Macon was driving toward home now, for lack of any better idea. He wondered what would happen if he left Edward in the house the way he left the cat, with plenty of food and water. No. Or could Sarah come see to him, two or three times a day? He recoiled from that; it meant asking her. It meant dialing that number he’d never used and asking her for a favor.

MEOW-BOW ANIMAL HOSPITAL, a sign across the street read. Macon braked and Edward lurched forward. “Sorry,” Macon told him. He made a left turn into the parking lot.

The waiting room at the Meow-Bow smelled strongly of disinfectant. Behind the counter stood a thin young woman in a ruffled peasant blouse. She had aggressively frizzy black hair that burgeoned to her shoulders like an Arab headdress. “Hi, there,” she said to Macon.

Macon said, “Do you board dogs?”

“Sure.”

“I’d like to board Edward, here.”

She leaned over the counter to look at Edward. Edward panted up at her cheerfully. It was clear he hadn’t yet realized what kind of place this was.

“You have a reservation?” the woman asked Macon.

“Reservation! No.”

“Most people reserve.”

“Well, I didn’t know that.”

“Especially in the summer.”

“Couldn’t you make an exception?”

She thought it over, frowning down at Edward. Her eyes were very small, like caraway seeds, and her face was sharp and colorless.

“Please,” Macon said. “I’m about to catch a plane. I’m leaving for a week, and I don’t have a soul to look after him. I’m desperate, I tell you.”

From the glance she shot at him, he sensed he had surprised her in some way. “Can’t you leave him home with your wife?” she asked.

He wondered how on earth her mind worked.

“If I could do that,” he said, “why would I be standing here?”

“Oh,” she said. “You’re not married?”

“Well, I am, but she’s . . . living elsewhere.

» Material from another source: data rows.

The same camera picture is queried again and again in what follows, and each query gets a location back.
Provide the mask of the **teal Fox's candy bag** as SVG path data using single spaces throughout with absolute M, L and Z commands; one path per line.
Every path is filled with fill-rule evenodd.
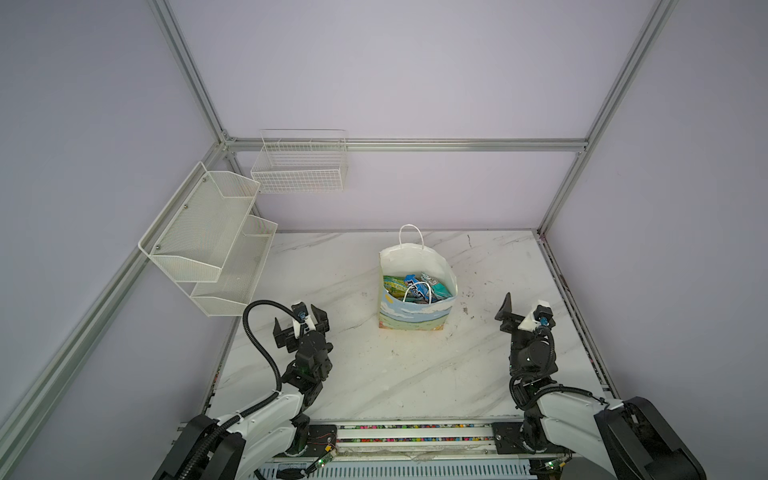
M 431 291 L 432 298 L 435 301 L 443 301 L 453 296 L 450 290 L 435 278 L 429 276 L 426 273 L 421 274 L 421 280 L 426 282 Z

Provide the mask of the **blue snack packet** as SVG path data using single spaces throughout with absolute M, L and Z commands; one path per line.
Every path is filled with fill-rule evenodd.
M 407 296 L 404 299 L 405 302 L 431 304 L 434 301 L 426 282 L 423 282 L 413 274 L 407 275 L 405 280 L 409 285 Z

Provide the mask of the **white printed paper bag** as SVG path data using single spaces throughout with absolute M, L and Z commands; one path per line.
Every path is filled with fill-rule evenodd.
M 379 252 L 378 280 L 378 326 L 387 330 L 442 330 L 459 293 L 452 267 L 413 224 Z

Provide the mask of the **green candy bag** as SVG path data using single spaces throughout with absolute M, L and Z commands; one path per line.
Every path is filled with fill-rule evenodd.
M 383 276 L 384 289 L 395 299 L 403 301 L 407 296 L 409 288 L 408 283 L 404 278 Z

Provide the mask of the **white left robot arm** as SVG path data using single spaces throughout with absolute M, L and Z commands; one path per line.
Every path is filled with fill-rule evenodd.
M 294 359 L 280 370 L 256 338 L 249 315 L 259 306 L 288 315 L 289 327 L 274 323 L 273 338 Z M 308 444 L 309 417 L 305 410 L 319 396 L 332 362 L 333 345 L 327 313 L 303 302 L 287 307 L 273 300 L 246 305 L 244 333 L 266 360 L 274 388 L 256 403 L 227 418 L 200 414 L 186 423 L 154 477 L 156 479 L 246 479 L 279 454 L 298 455 Z

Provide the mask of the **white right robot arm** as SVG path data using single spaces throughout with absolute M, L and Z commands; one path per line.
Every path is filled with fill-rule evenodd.
M 650 400 L 635 396 L 611 403 L 554 380 L 556 321 L 547 302 L 520 315 L 506 296 L 495 319 L 510 336 L 508 389 L 523 414 L 523 449 L 563 447 L 617 479 L 705 478 L 701 463 Z

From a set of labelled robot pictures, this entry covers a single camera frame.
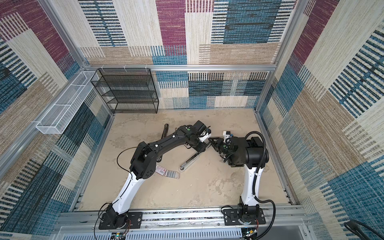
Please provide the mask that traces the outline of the red staples box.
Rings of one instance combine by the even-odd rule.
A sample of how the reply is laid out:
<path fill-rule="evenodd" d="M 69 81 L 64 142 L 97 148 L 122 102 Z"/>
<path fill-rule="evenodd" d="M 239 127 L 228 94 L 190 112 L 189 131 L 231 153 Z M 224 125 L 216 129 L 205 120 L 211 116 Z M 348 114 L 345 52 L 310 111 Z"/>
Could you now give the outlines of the red staples box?
<path fill-rule="evenodd" d="M 161 176 L 165 176 L 167 173 L 167 169 L 161 167 L 160 165 L 156 165 L 156 173 L 158 173 Z"/>

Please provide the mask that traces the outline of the white staples tray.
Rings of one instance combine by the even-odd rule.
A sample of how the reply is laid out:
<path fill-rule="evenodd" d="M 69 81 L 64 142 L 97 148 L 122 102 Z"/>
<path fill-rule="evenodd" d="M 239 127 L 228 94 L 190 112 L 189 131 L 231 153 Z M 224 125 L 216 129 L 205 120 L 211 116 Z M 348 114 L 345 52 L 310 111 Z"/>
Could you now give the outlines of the white staples tray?
<path fill-rule="evenodd" d="M 167 178 L 172 178 L 172 179 L 179 179 L 180 178 L 180 173 L 177 171 L 170 171 L 167 170 L 165 177 Z"/>

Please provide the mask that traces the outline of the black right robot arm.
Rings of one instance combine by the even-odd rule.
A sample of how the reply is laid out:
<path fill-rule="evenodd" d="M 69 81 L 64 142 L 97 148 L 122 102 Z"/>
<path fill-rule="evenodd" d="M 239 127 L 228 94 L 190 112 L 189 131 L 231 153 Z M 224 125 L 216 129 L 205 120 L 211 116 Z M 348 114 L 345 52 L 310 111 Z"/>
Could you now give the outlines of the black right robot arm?
<path fill-rule="evenodd" d="M 245 168 L 245 183 L 240 202 L 237 206 L 237 216 L 242 224 L 256 221 L 260 215 L 259 198 L 261 175 L 269 161 L 269 153 L 262 137 L 209 138 L 214 150 L 232 168 Z"/>

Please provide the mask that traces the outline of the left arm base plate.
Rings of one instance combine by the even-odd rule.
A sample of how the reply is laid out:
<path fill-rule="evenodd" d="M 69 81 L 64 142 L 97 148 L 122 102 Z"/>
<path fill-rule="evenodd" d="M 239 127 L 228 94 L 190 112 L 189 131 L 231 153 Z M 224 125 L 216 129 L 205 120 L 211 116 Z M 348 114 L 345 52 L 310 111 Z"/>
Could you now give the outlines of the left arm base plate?
<path fill-rule="evenodd" d="M 139 229 L 142 224 L 142 212 L 128 212 L 122 215 L 104 213 L 99 223 L 99 230 Z"/>

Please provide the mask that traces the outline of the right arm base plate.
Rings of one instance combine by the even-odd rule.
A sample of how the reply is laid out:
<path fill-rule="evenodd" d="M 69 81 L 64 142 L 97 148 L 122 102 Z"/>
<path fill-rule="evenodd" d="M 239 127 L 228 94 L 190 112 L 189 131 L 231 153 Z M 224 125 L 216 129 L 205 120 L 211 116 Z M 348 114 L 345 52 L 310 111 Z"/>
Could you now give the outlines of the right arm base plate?
<path fill-rule="evenodd" d="M 224 222 L 226 226 L 236 226 L 236 225 L 265 225 L 266 219 L 263 209 L 256 208 L 251 213 L 242 213 L 237 209 L 223 208 L 221 209 L 222 214 L 224 215 Z"/>

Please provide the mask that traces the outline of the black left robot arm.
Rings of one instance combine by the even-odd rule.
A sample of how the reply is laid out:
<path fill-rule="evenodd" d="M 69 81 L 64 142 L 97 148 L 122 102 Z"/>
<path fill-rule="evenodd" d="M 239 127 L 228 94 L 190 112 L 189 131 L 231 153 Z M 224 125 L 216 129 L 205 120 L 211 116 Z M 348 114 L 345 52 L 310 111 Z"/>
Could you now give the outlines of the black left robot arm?
<path fill-rule="evenodd" d="M 129 225 L 139 228 L 141 224 L 135 223 L 133 219 L 140 216 L 134 213 L 133 217 L 129 217 L 128 212 L 141 185 L 155 173 L 157 159 L 181 145 L 188 145 L 197 152 L 203 152 L 203 145 L 210 136 L 209 127 L 197 121 L 194 125 L 180 126 L 172 134 L 158 141 L 139 143 L 131 159 L 129 176 L 116 199 L 108 204 L 105 213 L 101 215 L 99 230 L 123 229 Z"/>

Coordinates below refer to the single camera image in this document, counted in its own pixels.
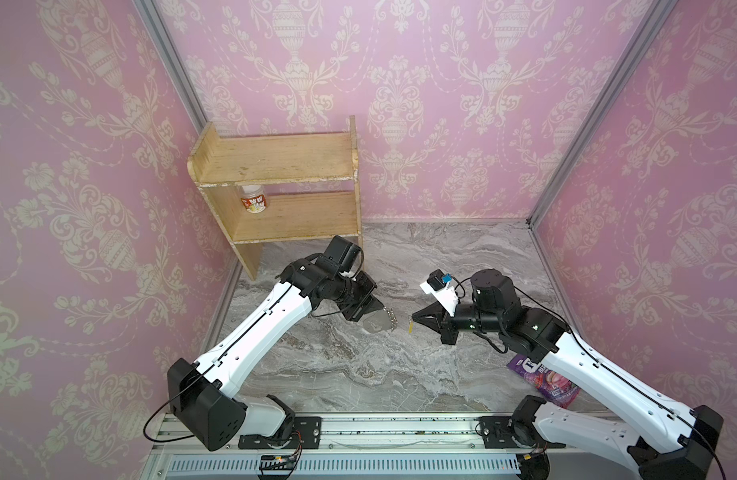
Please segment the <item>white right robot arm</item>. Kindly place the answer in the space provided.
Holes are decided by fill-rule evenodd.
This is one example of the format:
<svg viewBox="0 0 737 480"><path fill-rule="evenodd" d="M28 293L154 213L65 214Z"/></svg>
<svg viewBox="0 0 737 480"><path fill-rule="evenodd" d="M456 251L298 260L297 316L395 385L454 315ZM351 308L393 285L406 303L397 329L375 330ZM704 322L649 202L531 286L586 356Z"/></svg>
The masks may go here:
<svg viewBox="0 0 737 480"><path fill-rule="evenodd" d="M439 270L421 290L434 303L412 314L413 322L438 333L444 345L467 331L480 338L494 332L499 351L524 356L568 379L618 420L578 414L528 395L509 420L514 440L540 450L563 444L612 461L642 479L705 479L716 454L722 416L706 405L689 407L649 387L581 340L559 316L522 305L522 291L495 269L470 277L470 300L458 282Z"/></svg>

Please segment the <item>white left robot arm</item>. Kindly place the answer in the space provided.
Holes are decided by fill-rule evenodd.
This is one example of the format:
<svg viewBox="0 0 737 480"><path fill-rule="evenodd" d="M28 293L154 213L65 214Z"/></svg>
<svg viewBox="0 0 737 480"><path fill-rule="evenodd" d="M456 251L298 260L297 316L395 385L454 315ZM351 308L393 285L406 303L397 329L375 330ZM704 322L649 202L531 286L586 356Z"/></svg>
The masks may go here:
<svg viewBox="0 0 737 480"><path fill-rule="evenodd" d="M350 322L384 308L362 260L358 244L336 236L324 252L286 265L270 294L228 337L198 359L170 366L166 406L172 415L210 451L236 436L288 441L294 410L273 395L241 398L242 385L282 335L322 302L336 304L336 314Z"/></svg>

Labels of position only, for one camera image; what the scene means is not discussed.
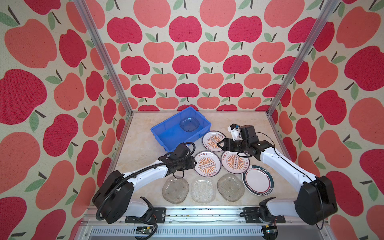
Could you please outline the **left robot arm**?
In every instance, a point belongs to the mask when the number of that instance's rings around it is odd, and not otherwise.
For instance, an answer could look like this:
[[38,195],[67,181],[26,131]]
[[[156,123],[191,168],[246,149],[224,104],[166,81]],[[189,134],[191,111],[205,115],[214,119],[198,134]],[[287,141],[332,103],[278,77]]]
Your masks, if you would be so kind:
[[192,142],[179,144],[173,152],[161,156],[151,165],[131,173],[116,170],[109,174],[92,198],[97,208],[96,219],[115,223],[122,217],[147,222],[153,214],[153,205],[144,197],[132,200],[136,190],[176,172],[184,173],[196,166]]

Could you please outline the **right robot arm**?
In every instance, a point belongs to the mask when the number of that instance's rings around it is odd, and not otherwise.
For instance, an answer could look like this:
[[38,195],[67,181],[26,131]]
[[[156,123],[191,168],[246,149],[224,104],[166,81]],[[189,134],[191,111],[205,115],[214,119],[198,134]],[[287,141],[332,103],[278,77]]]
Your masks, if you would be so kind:
[[229,126],[231,138],[224,138],[217,146],[225,152],[241,157],[254,157],[273,168],[298,192],[295,200],[271,197],[260,202],[257,216],[269,223],[278,216],[297,217],[308,225],[316,225],[338,211],[332,181],[304,170],[284,157],[271,141],[261,141],[252,125]]

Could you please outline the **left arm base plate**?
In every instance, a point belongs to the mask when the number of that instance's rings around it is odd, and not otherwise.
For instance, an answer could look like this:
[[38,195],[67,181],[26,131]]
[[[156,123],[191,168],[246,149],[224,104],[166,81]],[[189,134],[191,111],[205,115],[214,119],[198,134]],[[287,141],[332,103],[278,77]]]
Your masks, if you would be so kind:
[[164,224],[166,218],[166,208],[152,208],[148,209],[142,217],[126,217],[125,223],[127,224],[139,224],[144,222]]

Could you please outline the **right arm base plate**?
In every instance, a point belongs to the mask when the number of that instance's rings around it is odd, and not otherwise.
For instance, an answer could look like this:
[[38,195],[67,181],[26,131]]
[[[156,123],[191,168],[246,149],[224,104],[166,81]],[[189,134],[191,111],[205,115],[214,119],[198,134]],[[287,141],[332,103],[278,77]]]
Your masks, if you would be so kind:
[[243,208],[240,217],[244,217],[247,224],[272,224],[272,223],[285,223],[286,219],[283,216],[273,216],[271,213],[262,207],[257,208]]

They don’t allow pets.”

“Oh.”

She came out from behind the counter. She was wearing very short red shorts; her legs were like sticks. “I’m a divorsy myself,” she said. “I know what you’re going through.”

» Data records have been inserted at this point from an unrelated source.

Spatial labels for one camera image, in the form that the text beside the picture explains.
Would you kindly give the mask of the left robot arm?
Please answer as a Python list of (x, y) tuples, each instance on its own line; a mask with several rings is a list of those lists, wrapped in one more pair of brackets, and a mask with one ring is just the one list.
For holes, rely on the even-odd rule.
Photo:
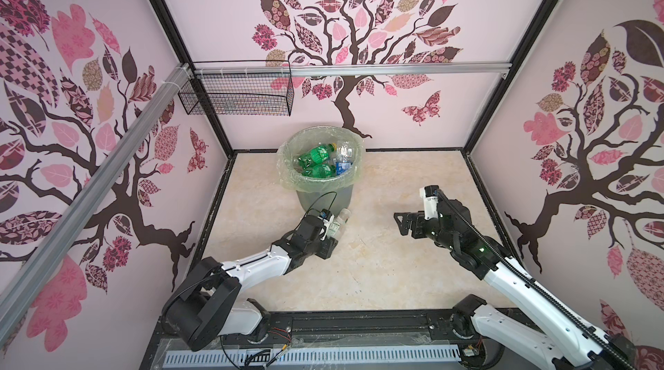
[(227, 262), (202, 259), (164, 304), (162, 323), (194, 352), (225, 335), (263, 341), (271, 313), (242, 294), (269, 279), (285, 276), (312, 256), (328, 259), (344, 224), (323, 209), (306, 214), (295, 229), (262, 252)]

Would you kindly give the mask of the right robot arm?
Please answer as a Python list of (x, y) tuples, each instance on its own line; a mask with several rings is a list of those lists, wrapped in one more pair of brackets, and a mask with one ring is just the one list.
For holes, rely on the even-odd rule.
[(466, 271), (498, 290), (529, 318), (529, 327), (475, 295), (454, 311), (463, 330), (488, 337), (539, 369), (631, 369), (636, 347), (573, 312), (541, 286), (499, 242), (482, 234), (470, 211), (441, 191), (425, 195), (419, 212), (396, 213), (399, 232), (449, 250)]

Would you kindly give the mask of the green bottle yellow cap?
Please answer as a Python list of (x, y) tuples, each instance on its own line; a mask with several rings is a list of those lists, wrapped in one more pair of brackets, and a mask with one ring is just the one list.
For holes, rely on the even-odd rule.
[(336, 151), (335, 144), (318, 145), (297, 157), (297, 163), (302, 169), (322, 164)]

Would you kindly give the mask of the Pocari Sweat clear bottle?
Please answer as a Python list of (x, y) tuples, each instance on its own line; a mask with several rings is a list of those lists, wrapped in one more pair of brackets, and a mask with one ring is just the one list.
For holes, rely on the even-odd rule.
[(354, 163), (354, 147), (348, 143), (339, 143), (335, 152), (335, 174), (341, 176), (349, 171)]

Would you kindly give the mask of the clear bottle green white label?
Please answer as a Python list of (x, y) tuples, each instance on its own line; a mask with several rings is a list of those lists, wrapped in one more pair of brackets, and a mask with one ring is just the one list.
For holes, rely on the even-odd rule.
[(327, 237), (335, 240), (340, 240), (344, 234), (347, 223), (351, 216), (349, 209), (342, 209), (338, 215), (334, 217), (327, 229)]

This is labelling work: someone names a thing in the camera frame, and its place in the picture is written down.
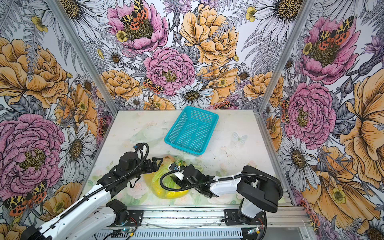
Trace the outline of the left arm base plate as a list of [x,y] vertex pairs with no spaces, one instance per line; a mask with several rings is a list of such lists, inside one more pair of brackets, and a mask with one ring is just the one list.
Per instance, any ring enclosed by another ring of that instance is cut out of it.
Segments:
[[126,210],[122,213],[122,220],[119,226],[122,227],[140,227],[144,219],[143,210]]

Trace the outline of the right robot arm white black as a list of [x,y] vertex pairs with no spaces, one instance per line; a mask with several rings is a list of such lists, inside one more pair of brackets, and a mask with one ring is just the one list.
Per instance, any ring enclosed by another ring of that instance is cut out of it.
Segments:
[[281,181],[251,166],[228,177],[202,174],[193,165],[178,166],[171,164],[169,172],[161,176],[160,186],[169,192],[196,190],[207,198],[218,198],[223,195],[239,194],[243,197],[238,211],[226,214],[229,225],[237,222],[251,225],[254,220],[266,225],[258,218],[266,218],[266,213],[278,211],[279,200],[284,195]]

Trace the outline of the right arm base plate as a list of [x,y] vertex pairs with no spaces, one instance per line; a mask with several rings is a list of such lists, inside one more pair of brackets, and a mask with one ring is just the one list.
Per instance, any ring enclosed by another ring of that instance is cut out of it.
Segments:
[[226,226],[265,226],[265,212],[260,212],[256,215],[255,218],[250,219],[248,217],[241,216],[239,211],[236,209],[225,209],[224,218],[221,222],[225,223]]

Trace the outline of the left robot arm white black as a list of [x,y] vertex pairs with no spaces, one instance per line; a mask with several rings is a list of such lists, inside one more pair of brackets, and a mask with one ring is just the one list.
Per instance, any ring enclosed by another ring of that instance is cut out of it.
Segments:
[[162,163],[163,158],[147,159],[141,151],[124,153],[119,163],[81,199],[40,227],[28,227],[21,239],[67,240],[76,236],[75,229],[81,233],[89,229],[94,234],[110,225],[125,225],[131,221],[127,206],[114,197],[126,187],[131,187],[131,180],[138,181],[144,174],[157,172]]

“And see,” Macon said, “there’s this place I usually board him but they suddenly claim he bites. Claim he bit an attendant and they can’t admit him anymore.”

“Edward? Do you bite?” the woman said.

Macon realized he should not have mentioned that, but she seemed to take it in stride. “How could you do such a thing?” she asked Edward. Edward grinned up at her and folded his ears back, inviting a pat. She bent and stroked his head.